INSTRUCTIONS TO FOLLOW –
Scan the entries below for "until" and copy each line that holds it.
DATA Start Marker
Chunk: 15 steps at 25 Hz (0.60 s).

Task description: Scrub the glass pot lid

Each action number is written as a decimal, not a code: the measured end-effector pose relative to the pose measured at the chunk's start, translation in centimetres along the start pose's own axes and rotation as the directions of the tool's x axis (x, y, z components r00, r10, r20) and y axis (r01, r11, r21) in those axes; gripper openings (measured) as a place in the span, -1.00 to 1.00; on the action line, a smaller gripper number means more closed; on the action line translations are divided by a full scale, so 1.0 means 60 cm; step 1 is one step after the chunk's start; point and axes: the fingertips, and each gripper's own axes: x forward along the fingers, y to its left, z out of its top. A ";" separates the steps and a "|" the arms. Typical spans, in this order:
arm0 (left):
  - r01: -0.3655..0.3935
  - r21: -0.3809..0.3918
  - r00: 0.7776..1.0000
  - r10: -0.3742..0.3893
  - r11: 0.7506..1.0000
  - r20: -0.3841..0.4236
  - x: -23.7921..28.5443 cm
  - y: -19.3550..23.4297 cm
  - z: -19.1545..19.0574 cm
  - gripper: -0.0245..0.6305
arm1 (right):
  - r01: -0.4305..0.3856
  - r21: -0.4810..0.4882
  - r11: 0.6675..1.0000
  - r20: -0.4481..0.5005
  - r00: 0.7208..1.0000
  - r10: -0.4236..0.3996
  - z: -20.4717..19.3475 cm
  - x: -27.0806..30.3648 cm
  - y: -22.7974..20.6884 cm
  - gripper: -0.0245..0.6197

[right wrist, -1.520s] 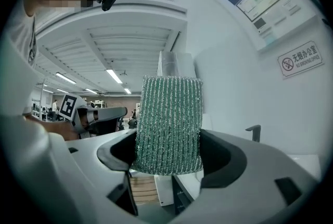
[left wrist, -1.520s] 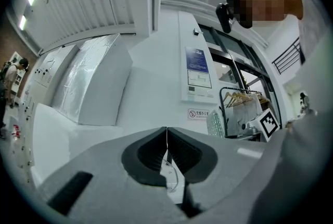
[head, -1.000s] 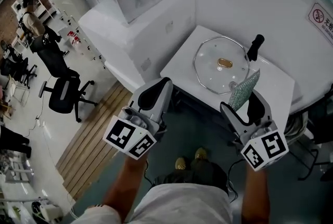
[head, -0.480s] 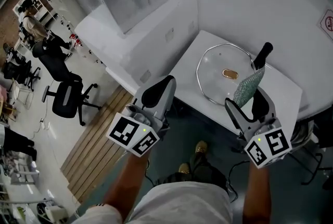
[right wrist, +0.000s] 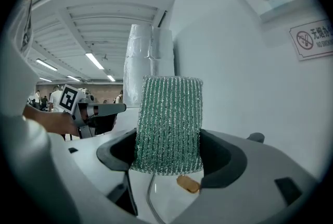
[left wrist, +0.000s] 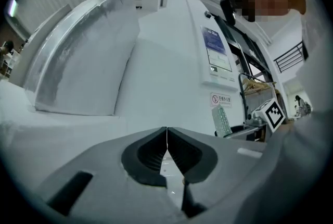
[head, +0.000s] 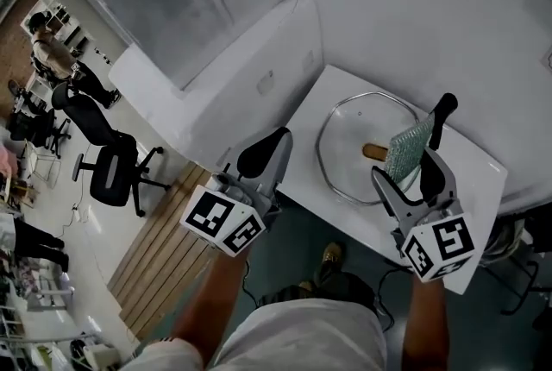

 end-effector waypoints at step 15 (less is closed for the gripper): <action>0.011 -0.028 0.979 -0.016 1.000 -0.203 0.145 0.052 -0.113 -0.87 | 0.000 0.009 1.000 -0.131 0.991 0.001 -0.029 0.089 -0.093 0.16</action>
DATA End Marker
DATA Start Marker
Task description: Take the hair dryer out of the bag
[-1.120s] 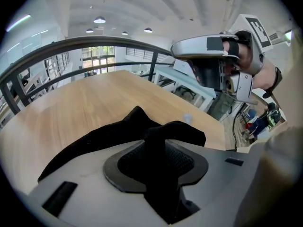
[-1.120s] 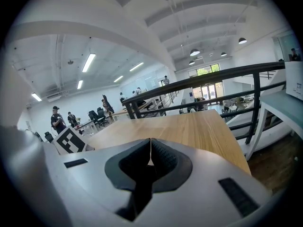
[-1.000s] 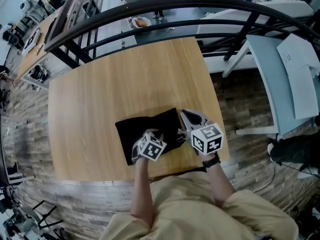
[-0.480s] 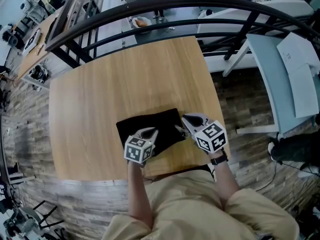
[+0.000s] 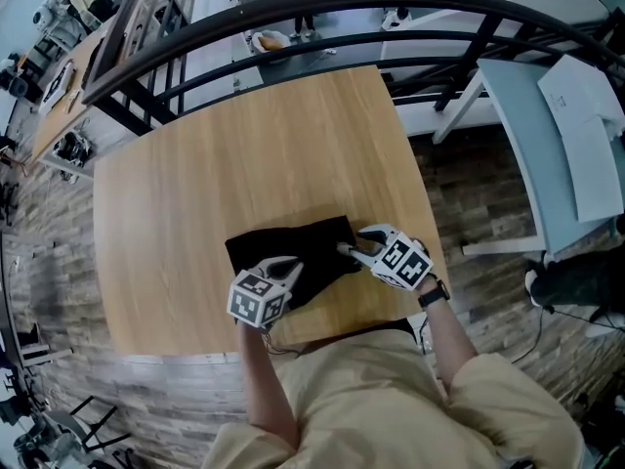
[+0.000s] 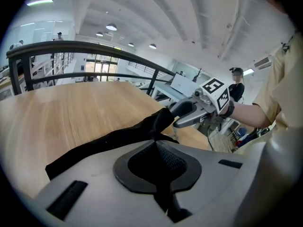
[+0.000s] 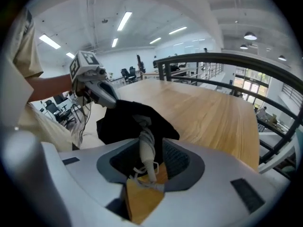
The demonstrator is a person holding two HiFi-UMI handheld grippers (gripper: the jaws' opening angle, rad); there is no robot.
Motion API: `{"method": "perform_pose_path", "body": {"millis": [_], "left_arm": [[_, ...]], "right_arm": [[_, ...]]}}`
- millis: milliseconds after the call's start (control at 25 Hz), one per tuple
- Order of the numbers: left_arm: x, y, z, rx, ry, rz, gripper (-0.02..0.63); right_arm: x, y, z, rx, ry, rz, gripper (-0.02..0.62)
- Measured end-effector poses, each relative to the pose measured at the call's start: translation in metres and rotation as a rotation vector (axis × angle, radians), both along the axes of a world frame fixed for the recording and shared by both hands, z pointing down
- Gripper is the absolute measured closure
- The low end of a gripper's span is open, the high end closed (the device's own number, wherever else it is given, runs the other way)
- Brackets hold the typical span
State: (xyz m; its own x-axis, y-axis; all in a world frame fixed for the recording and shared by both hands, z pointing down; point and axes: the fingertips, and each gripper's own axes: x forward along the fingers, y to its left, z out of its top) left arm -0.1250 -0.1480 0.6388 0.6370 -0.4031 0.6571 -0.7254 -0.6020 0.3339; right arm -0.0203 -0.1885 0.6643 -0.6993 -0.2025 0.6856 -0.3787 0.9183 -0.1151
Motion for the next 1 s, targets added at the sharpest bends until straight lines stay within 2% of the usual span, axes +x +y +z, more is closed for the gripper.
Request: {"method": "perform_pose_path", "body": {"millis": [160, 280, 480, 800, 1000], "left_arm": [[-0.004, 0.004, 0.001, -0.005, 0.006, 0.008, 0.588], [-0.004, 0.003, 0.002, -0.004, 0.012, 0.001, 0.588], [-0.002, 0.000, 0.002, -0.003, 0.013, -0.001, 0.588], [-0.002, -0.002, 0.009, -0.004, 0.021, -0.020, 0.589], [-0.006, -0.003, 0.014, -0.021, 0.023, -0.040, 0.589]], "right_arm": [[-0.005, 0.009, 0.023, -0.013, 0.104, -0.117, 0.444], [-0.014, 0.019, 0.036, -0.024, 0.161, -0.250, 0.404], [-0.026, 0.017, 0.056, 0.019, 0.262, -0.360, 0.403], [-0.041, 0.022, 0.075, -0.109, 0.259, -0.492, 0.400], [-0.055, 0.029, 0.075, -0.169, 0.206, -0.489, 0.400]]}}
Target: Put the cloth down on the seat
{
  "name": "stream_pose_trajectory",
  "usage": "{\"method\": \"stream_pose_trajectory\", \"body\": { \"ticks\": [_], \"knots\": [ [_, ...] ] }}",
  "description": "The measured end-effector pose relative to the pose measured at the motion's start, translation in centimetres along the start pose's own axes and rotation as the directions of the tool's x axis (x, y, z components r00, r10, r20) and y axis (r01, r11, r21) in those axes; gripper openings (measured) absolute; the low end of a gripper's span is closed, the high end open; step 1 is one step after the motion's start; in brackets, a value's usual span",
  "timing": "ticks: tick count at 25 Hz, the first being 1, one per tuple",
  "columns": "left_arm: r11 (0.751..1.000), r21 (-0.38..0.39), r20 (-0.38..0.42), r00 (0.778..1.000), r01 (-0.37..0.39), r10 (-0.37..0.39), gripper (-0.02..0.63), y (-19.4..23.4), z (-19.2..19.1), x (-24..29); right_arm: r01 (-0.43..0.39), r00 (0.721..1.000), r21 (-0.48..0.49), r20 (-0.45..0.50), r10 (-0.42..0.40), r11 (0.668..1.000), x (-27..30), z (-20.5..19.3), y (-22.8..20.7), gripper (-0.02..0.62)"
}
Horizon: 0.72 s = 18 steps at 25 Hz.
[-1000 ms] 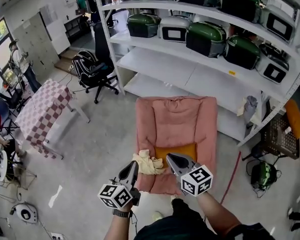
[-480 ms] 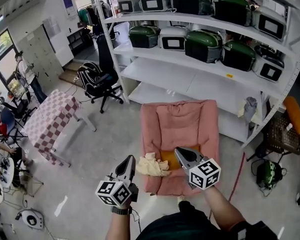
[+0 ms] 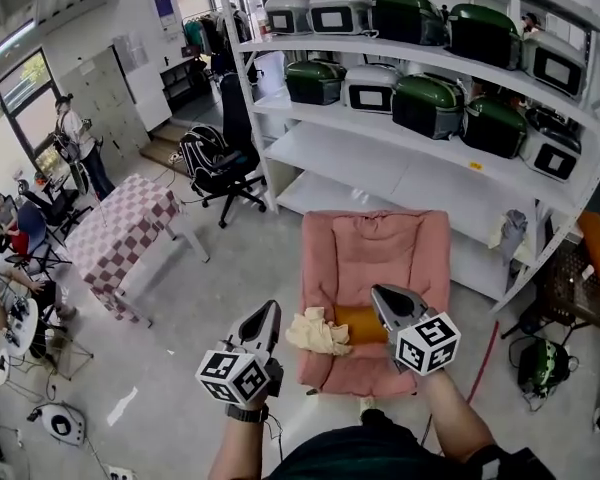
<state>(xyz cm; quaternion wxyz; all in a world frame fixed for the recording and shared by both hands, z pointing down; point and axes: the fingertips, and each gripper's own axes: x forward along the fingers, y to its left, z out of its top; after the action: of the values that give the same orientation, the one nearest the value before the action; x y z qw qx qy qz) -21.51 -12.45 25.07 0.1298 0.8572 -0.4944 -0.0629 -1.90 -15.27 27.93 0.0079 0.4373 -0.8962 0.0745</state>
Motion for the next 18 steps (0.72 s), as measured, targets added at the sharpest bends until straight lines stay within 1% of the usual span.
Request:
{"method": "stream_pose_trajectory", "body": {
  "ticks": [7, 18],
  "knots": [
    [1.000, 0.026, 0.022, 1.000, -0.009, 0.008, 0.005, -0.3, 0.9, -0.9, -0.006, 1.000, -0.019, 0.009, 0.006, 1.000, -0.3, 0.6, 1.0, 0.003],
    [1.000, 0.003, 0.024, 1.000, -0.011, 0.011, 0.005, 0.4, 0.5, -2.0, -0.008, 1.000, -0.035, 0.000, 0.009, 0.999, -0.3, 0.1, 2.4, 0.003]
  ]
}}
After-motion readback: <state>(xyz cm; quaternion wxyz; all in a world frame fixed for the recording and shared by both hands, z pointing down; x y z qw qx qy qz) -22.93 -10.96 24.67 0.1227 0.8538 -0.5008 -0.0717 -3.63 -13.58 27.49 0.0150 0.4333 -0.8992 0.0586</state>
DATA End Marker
TASK RESPONSE –
Motion for the next 1 s, targets added at the sharpest bends until straight lines stay within 2% of the usual span, axes +x +y +z, more is closed for the gripper.
Motion for the next 18 steps (0.72 s), as measured, targets added at the sharpest bends until straight lines stay within 1% of the usual span.

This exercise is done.